Remembering George Santayana’s oft-quoted statements, “Those who cannot remember the past are condemned to repeat it,” and “Only the dead have seen the end of war,” it might be worthwhile to consider a few statements related to chemical weapons (included among “weapons of mass destruction,” or WMDs) made by former President George W. Bush and members of his team in the period bracketing the U.S. war in Iraq.
• October 7, 2002: During a speech in Cincinnati, Bush declared: “Iraq could decide on any given day to provide a biological or chemical weapon to a terrorist group or individual terrorists.”
• October 28, 2002: During a speech at the Riner Steinhoff Soccer Complex in Alamogordo, New Mexico, Bush stated: “[Saddam Hussein’s] got weapons of mass destruction. This is a man who has used weapons of mass destruction.”
• November 3, 2002: During a speech at the Sioux Falls Convention Center in Sioux Falls, South Dakota, Bush said: “Saddam Hussein is a man who told the world he wouldn’t have weapons of mass destruction, but he’s got them…. It’s a man who not only has chemical weapons, but he’s used chemical weapons against some of his neighbors.”
• May 30, 2003: During a press conference, Lt. General James Conway, USMC stated: “It was a surprise to me then, it remains a surprise to me now, that we have not uncovered weapons … in some of the forward dispersal sites. Again, believe me, it’s not for lack of trying. We’ve been to virtually every ammunition supply point between the Kuwaiti border and Baghdad, but they’re simply not there…. We were simply wrong.”
• July 14, 2003: Bush said: “I think the intelligence I get is darn good intelligence. And the speeches I have given were backed by good intelligence. And I am absolutely convinced today, like I was convinced when I gave the speeches, that Saddam Hussein developed a program of weapons of mass destruction, and that our country made the right decision.”
• January 23, 2004: In an interview with Reuters, former weapons inspector David Kay stated: “I don’t think [the WMDs] existed. I think there were stockpiles at the end of the first Gulf War and … a combination of U.N. inspectors and unilateral Iraqi action got rid of them. I think the best evidence is that they did not resume large-scale production, and that’s what we’re really talking about, is large stockpiles, not the small. Large stockpiles of chemical and biological weapons in the period after ’95.”

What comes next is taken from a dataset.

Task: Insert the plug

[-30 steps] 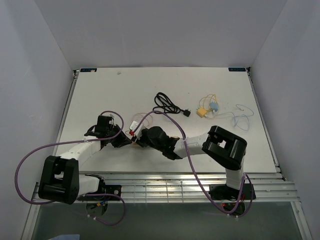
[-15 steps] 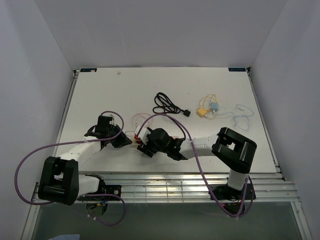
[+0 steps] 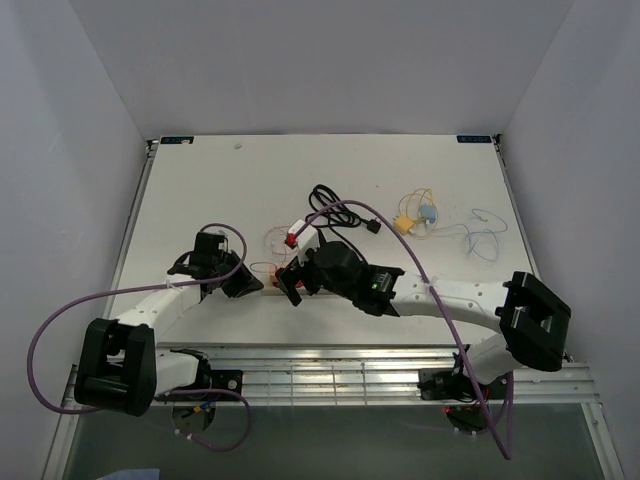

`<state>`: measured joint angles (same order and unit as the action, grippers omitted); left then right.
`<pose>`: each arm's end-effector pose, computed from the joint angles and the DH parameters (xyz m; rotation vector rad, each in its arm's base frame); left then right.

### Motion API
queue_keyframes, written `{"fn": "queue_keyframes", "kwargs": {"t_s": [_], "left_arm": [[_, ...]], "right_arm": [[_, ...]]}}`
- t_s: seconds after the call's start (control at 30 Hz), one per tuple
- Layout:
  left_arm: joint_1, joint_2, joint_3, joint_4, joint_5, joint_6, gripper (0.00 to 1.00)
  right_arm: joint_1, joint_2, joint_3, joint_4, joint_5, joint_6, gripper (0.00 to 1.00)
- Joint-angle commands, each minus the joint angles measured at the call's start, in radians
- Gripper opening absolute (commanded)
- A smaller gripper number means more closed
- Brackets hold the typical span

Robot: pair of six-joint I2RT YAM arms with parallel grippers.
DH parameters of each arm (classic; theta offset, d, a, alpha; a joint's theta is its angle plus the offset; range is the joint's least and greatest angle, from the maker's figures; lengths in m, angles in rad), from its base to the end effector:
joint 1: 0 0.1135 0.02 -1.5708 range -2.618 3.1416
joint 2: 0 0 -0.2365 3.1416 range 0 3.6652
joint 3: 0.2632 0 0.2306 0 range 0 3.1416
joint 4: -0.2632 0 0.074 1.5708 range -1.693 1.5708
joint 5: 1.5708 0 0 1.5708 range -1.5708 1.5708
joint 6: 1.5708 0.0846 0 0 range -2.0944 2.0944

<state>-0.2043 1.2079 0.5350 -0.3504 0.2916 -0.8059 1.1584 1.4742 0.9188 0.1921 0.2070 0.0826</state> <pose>0.2186 -0.0701 0.1104 -0.6967 2.6232 -0.7170 0.1621 0.3270 0.2268 -0.8892 1.7664 0.6243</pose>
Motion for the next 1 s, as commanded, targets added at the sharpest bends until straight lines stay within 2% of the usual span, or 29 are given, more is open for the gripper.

• February 3, 2004: Secretary of State Colin Powell tells the Washington Post he is unsure whether he would have recommended invading Iraq if he had known there were no WMDs there. “I don’t know, because it was the stockpile that presented the final little piece that made it more of a real and present danger and threat to the region and to the world…. [The] absence of a stockpile changes the political calculus; it changes the answer you get.”
• March 24, 2004: At the annual Radio and Television News Correspondents Association dinner, Bush showed slides of himself searching clumsily behind furniture in the Oval Office, joking: “Those weapons of mass destruction have got to be somewhere … nope, no weapons over there … maybe under here?”
Despite his many faults, it may be well that President Obama makes it a practice to visit Walter Reed Hospital to visit the veterans wounded in Iraq and Afghanistan. America certainly needs to be reminded about the consequences of going to war hastily, and without just cause.